Ecriture dans le tableau, écriture hors du tableau

Il faut clairement distinguer ce qui relève des écritures d’un nombre dans un tableau de numération de celles réalisées en dehors du tableau de numération. 

Dans un tableau de numération, chaque valeur placée dans une colonne correspond explicitement à une unité de numération. Lorsqu’on extrait le nombre pour l’écrire hors du tableau de numération, il n’y a de la place que pour un seul chiffre de façon à ce qu’il soit explicitement affecté à une unité de numération.  Ce qui était possible dans le tableau de numération ne l’est plus en dehors. Par exemple, dans le tableau de numération, on peut indiquer 23 dans la colonne des unités de mille et cela signifie sans ambiguïté 23 unités de mille.

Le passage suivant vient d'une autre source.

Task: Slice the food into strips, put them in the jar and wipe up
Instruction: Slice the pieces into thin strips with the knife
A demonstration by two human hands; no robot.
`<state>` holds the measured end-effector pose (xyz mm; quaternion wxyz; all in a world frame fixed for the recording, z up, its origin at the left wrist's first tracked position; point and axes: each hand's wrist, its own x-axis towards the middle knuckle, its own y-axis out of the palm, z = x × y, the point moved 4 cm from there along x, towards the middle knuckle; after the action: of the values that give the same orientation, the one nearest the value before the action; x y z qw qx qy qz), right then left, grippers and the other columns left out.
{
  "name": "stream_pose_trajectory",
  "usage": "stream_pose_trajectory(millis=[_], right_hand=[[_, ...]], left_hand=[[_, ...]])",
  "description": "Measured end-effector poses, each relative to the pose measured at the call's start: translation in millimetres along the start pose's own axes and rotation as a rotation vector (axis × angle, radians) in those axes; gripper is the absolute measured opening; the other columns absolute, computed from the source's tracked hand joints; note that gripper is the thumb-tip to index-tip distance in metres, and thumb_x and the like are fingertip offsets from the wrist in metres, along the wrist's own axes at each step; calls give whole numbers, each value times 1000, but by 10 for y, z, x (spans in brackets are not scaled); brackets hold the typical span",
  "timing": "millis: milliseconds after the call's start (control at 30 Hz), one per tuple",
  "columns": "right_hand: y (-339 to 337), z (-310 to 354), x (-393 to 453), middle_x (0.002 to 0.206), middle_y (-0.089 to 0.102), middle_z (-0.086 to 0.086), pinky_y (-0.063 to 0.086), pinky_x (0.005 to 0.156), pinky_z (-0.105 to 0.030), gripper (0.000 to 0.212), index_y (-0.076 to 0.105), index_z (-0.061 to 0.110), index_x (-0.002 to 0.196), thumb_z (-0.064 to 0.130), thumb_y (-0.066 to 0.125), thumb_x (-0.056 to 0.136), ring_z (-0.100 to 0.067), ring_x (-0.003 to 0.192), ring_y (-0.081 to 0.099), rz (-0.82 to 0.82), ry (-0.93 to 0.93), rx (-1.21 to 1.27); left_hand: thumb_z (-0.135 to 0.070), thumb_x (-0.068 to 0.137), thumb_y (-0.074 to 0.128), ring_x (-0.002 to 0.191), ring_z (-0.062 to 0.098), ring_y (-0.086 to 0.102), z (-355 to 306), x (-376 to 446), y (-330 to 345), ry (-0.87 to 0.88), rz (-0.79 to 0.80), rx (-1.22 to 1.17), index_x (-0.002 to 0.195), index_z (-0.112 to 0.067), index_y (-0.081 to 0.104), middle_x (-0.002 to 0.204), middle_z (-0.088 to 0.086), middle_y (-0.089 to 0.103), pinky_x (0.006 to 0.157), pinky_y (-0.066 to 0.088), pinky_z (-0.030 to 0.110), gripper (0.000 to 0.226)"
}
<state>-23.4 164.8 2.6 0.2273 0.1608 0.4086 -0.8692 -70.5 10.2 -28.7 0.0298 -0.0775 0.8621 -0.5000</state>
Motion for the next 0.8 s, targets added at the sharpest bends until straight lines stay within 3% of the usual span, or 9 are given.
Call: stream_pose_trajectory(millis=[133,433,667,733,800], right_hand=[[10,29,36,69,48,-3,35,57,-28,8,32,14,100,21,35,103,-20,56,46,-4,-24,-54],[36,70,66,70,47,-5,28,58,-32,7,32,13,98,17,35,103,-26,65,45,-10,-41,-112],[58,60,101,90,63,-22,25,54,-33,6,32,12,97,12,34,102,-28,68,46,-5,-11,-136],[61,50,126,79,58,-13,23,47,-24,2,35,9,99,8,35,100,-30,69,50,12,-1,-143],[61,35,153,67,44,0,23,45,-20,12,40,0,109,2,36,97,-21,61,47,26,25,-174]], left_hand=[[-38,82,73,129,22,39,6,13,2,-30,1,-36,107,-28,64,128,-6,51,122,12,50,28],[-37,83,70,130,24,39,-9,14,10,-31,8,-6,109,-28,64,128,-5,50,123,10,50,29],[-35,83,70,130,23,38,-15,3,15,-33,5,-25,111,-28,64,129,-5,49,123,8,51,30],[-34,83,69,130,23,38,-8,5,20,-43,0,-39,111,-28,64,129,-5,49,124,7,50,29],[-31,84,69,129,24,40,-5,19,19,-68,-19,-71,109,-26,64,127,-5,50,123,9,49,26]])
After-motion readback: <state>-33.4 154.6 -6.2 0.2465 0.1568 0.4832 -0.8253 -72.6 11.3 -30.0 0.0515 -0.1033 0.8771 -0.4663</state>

Mais en dehors du tableau, pour signifier les 23 unités de mille, il faut écrire obligatoirement 23 000. C’est-à-dire positionner le 2 immédiatement à gauche du 3 pour signifier les dizaines de mille et des zéros pour les centaines, dizaines et unités.

Dans  l’image ci-dessous, le tirage 23 unités de mille, 50 centaines et encore 11 centaines, puis 45 unités et 8 unités désigne sans ambiguïté le nombre égal à 23 unités de mille, 61 centaines et 53 unités. Les cartes dans le tableau mettent clairement en correspondance le nombre (50 + 11 = 61) avec l’unité de numération centaine et le nombre (45 + 8 = 53) avec les unités. Cependant, si l’on extrait la suite de chiffres 23 61 0 53 en les juxtaposant hors du tableau de numération pour écrire le nombre correspondant, il n’est plus possible de savoir quel chiffre correspond à quelle unité de numération. L’écriture 2361053 ne correspond pas au nombre égal à 23 unités de mille, 61 centaines et 53 unités. 

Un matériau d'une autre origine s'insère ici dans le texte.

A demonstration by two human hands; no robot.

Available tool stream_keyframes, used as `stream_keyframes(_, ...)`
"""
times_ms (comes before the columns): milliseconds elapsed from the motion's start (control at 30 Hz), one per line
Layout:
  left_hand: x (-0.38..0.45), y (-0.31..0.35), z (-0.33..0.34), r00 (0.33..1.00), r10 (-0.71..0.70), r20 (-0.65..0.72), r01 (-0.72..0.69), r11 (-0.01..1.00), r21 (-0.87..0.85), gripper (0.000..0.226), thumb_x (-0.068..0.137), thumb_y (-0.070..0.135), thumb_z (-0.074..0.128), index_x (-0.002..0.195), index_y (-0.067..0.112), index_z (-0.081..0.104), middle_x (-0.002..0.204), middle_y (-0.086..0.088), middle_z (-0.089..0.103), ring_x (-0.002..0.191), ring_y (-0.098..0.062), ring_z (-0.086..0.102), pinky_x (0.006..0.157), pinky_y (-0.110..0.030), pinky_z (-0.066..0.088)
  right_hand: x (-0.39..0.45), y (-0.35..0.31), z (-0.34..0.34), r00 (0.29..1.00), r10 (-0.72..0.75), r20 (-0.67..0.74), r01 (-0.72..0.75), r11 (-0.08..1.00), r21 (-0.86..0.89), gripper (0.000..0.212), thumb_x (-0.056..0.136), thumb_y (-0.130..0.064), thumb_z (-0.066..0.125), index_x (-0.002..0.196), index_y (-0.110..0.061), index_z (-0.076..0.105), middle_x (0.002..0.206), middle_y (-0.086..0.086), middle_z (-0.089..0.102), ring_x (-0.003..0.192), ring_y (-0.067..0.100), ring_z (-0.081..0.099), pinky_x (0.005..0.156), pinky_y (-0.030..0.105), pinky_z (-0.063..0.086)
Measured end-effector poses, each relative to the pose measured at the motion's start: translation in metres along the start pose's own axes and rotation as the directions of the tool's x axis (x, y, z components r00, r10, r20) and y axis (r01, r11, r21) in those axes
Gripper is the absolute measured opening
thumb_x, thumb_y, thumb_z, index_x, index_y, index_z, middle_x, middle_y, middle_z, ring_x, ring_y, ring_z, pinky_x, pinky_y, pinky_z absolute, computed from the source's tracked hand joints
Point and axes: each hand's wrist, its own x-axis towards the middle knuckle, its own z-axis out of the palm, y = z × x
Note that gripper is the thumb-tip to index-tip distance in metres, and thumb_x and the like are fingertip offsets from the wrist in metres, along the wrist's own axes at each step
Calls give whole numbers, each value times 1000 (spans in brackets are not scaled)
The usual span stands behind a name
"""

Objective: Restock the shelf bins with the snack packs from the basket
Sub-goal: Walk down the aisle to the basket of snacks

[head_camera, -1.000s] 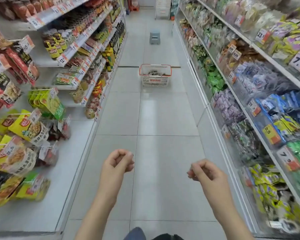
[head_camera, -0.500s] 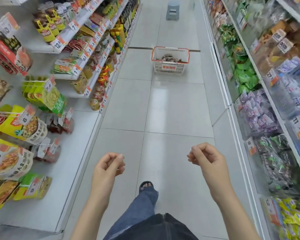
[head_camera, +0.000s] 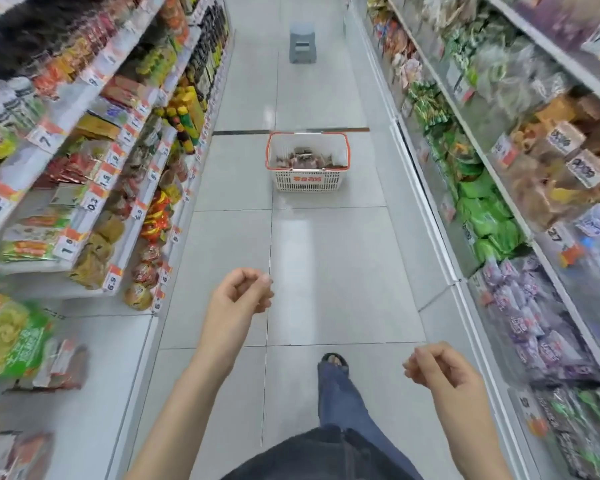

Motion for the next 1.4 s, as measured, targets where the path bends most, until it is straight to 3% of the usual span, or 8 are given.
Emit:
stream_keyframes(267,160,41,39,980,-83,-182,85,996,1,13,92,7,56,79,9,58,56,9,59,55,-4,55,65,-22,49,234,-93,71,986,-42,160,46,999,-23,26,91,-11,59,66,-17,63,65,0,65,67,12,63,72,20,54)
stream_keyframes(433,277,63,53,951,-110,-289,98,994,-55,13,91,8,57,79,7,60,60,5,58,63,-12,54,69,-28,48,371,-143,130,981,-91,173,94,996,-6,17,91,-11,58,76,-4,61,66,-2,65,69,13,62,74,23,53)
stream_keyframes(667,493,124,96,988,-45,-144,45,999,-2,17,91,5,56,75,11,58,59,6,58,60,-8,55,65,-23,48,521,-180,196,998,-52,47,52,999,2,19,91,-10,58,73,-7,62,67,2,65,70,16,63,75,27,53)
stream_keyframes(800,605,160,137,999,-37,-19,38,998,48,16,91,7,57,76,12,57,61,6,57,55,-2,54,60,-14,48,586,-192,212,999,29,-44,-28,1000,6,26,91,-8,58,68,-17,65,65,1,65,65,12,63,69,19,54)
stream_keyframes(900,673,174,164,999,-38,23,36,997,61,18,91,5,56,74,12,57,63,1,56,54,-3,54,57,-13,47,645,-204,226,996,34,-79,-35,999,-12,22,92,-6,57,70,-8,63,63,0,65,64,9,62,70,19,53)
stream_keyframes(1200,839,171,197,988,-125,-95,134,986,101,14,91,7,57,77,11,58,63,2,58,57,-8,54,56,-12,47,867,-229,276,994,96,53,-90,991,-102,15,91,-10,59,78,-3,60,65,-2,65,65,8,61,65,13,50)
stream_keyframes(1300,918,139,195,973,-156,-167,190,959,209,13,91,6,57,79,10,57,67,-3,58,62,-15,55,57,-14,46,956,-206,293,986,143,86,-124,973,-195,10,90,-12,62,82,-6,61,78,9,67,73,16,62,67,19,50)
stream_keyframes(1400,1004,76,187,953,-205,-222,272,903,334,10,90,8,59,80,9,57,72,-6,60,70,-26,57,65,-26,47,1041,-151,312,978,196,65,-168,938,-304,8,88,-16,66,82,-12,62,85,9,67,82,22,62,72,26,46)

Figure 3- situation cartes N5 et U3. Plusieurs cartes de nombres à 2 chiffres dans une même colonne, avec conversion. Des colonnes non nommées (dizaines et dizaines de mille) à prendre en compte pour écrire le nombre : des zéros ? ou le résultat des conversions ?

Pour pouvoir écrire le nombre en dehors du tableau, il faut respecter les principes de l’écriture décimale de position et donc utiliser des zéros et faire des conversions. Ces principes sont au cœur des stratégies gagnantes du jeu du Chiffroscope.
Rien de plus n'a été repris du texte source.